А в одном из последних своих интервью, незадолго до смерти (писатель умер 12 февраля 1984 года), он признался: «Я рад, что написал такой роман, как „Игра в классики“, и рассказы — их около восьмидесяти». Но Кортасар слукавил: рассказов он написал куда больше, чем восемьдесят. Просто отнюдь не все из них считал своей творческой удачей — до самой смерти Хулио Кортасару, признанному одним из крупнейших писателей мировой литературы XX века, не изменило «пространственное чутье времени». В данном случае — критическое отношение к самому себе…
Виктор Андреев
Из книги
«Бестиарий»
Захваченный дом
Дом нравился нам. Он был и просторен, и стар (а это встретишь не часто теперь, когда старые дома разбирают выгоды ради), но главное — он хранил память о наших предках, о дедушке с отцовской стороны, о матери, об отце и о нашем детстве.
Мы с Ирене привыкли жить одни, и это было глупо, конечно, — ведь места в нашем доме хватило бы на восьмерых. Вставали мы в семь, прибирали, а часам к одиннадцати я уходил к плите, оставляя на сестру последние две-три комнаты. Ровно в полдень мы завтракали, и больше у нас дел не было, разве что помыть тарелки. Нам нравилось думать за столом о большом тихом доме и о том, как мы сами, без помощи, хорошо его ведем. Иногда нам казалось, что из-за дома мы остались одинокими.

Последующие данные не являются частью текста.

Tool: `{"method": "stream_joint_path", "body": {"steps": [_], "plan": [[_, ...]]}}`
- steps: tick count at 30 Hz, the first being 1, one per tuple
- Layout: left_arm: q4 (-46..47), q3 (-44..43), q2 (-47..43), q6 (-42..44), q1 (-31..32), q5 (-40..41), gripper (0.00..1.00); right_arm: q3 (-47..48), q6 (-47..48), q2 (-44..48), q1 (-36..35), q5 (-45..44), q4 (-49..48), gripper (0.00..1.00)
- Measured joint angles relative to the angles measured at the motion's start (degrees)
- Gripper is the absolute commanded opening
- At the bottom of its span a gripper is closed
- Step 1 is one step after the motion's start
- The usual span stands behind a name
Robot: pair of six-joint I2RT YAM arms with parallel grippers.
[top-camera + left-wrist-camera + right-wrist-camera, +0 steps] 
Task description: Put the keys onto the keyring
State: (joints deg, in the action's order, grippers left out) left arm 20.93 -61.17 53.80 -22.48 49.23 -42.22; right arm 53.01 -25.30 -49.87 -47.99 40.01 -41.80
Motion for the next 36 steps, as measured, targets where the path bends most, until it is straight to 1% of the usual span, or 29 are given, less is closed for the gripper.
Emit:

Ирене отказала без всякого повода двум женихам, а моя Мария Эстер умерла до помолвки. Мы приближались к сорока и верили, каждый про себя, что тихим, простым содружеством брата и сестры должен завершиться род, поселившийся в этом доме. Когда-нибудь, думалось нам, мы тут умрем; неприветливые родичи завладеют домом, разрушат его, чтоб использовать камни и землю, — а может, мы сами его прикончим, пока не поздно.